Your output is to consist only of the line containing "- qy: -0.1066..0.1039" and the lines after it, through the end of the data, reproduced exactly.
= = = = = = =
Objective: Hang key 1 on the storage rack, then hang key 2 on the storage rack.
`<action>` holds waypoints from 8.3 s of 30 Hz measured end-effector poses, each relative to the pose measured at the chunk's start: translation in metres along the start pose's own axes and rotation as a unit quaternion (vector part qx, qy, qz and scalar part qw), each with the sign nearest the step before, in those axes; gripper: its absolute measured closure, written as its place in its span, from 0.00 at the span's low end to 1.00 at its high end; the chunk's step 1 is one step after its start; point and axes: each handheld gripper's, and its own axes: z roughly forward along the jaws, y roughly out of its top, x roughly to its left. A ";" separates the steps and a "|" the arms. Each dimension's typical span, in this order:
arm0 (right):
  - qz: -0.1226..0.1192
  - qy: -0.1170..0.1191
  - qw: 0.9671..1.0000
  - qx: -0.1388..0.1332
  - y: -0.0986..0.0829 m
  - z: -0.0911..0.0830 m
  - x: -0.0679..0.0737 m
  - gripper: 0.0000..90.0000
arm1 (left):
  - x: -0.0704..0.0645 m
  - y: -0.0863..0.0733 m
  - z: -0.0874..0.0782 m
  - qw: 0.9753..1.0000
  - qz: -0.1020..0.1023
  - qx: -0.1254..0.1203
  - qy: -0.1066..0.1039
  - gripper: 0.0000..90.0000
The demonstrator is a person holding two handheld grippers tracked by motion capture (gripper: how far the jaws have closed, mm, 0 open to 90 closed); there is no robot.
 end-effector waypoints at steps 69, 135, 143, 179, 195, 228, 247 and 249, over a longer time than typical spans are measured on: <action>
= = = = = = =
§ PROBLEM SOLUTION:
  - qy: -0.1066..0.1039
  - gripper: 0.0000..90.0000
The demonstrator is a person holding two handheld grippers tracked by motion capture (gripper: how far the jaws have closed, mm, 0 open to 90 closed); there is no robot.
 end-effector waypoints at steps 69, 135, 143, 179, 195, 228, 247 and 249, over a longer time than typical spans are measured on: <action>

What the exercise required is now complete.